In requesting another day to decide, Ford lawyer Debra Katz late Friday called Grassley’s original deadline “arbitrary” and said its “sole purpose is to bully Dr. Ford and deprive her of the ability to make a considered decision that has life-altering implications for her and her family.”
Earlier Friday, Grassley rejected concessions Ford wanted if she is tell her story publicly before the committee.
Grassley turned down Ford’s request that only senators, not attorneys, be allowed to ask questions. The committee’s 11 Republicans — all men — have been seeking an outside female attorney to interrogate Ford, mindful of the election-season impression that could be left by men trying to pick apart a woman’s assertion of a sexual attack.
He also rejected her proposal that she testify after Kavanaugh, a position lawyers consider advantageous because it gives them a chance to rebut accusations.
Grassley’s stance reflected a desire by President Donald Trump and GOP leaders to usher the 53-year-old Kavanaugh onto the high court by the Oct. 1 start of its new session and before the November elections, when Democrats are mounting a robust drive to grab congressional control.
Friday was the latest in a string of tumultuous days for Kavanaugh, whose ascension to the Supreme Court seemed a sure bet until Ford emerged last weekend and provided details of the alleged assault.
Earlier, Trump ended a week of constraint and sarcastically assailed Ford, tweeting that if the episode was “as bad as she says,” she or “her loving parents” surely would have reported it to law enforcement.
Trump’s searing reproach defied the Senate Republican strategy, and the advice of White House aides, of not disparaging Ford while firmly defending his nominee and the tight timetable for confirming him.
The president’s tweet brought blistering rejoinders from Democrats and a mix of silence and sighs of regret from his own party. Republican Sen. Susan Collins of Maine, who hasn’t declared support for Kavanaugh, called the remark “appalling.”
The Judiciary panel’s top Democrat expressed fury at Grassley’s negotiating position with Ford and maintained Democrats’ effort to build the battle into a larger election-year question about the treatment of women.
“Bullying a survivor of attempted rape in order to confirm a nominee — particularly at a time when she’s receiving death threats — is an extreme abuse of power,” said Sen. Dianne Feinstein of California.
Grassley said he’d schedule a hearing for Wednesday, not Thursday, as Ford prefers.
Grassley rebuffed other Ford requests, including calling additional witnesses. Ford wants an appearance by Mark Judge, a Kavanaugh friend who Ford asserts was at the high school party and in the room where the incident occurred.

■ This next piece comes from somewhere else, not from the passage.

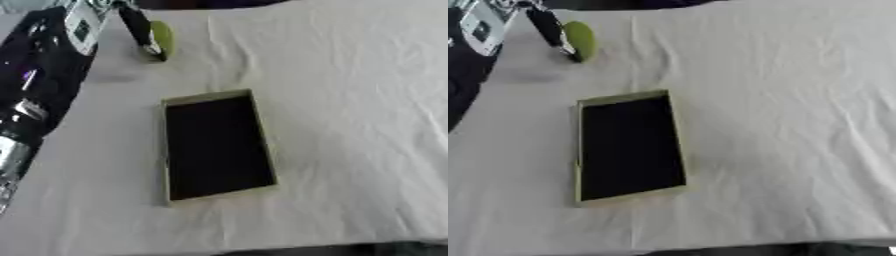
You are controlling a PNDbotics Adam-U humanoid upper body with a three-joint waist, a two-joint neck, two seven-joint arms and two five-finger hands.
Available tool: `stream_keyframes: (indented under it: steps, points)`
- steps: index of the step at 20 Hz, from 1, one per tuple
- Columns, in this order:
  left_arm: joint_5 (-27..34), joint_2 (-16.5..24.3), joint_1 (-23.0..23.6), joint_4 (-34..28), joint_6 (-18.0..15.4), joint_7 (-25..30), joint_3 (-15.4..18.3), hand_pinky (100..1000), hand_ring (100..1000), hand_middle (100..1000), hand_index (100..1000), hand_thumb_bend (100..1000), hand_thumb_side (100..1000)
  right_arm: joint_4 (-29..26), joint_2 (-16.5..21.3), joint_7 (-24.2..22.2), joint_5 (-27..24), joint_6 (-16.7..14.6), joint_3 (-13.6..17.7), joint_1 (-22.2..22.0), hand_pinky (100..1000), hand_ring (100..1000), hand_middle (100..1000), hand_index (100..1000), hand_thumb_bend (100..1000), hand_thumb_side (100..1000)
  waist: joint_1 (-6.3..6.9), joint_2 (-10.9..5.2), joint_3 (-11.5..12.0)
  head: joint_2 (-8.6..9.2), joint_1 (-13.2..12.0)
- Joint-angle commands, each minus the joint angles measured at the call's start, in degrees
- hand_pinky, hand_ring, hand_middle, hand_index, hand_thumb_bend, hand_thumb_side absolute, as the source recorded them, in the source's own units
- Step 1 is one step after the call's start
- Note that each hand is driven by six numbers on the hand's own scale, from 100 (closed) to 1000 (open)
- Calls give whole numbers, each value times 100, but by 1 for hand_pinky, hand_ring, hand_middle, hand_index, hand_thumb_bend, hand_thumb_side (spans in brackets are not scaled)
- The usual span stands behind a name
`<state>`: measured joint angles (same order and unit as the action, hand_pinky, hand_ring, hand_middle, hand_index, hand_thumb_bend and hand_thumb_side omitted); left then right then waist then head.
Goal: Pick up objects on the table and place them in the box.
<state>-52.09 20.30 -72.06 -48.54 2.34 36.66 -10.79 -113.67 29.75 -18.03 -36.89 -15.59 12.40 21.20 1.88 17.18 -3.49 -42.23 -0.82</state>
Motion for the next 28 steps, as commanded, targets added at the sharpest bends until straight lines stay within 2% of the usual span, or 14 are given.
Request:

Grassley consented to other Ford demands, including that she be provided security and that Kavanaugh not be in the hearing room when she testifies.
Ford’s request for security comes after her lawyers said she has relocated her family due to death threats.
The GOP letter to Ford’s lawyers said Kavanaugh and his family have received death threats, too.
Kavanaugh had seemed to gain momentum among Republican senators this week, with growing numbers saying it was approaching time to vote and those who’d voiced concern about Ford’s charges stopping short of expressing opposition to Kavanaugh. But with the slender 51-49 GOP majority and the unpredictability of how Ford and Kavanaugh would come across to millions of American voters should she agree to testify, his approval remains in question.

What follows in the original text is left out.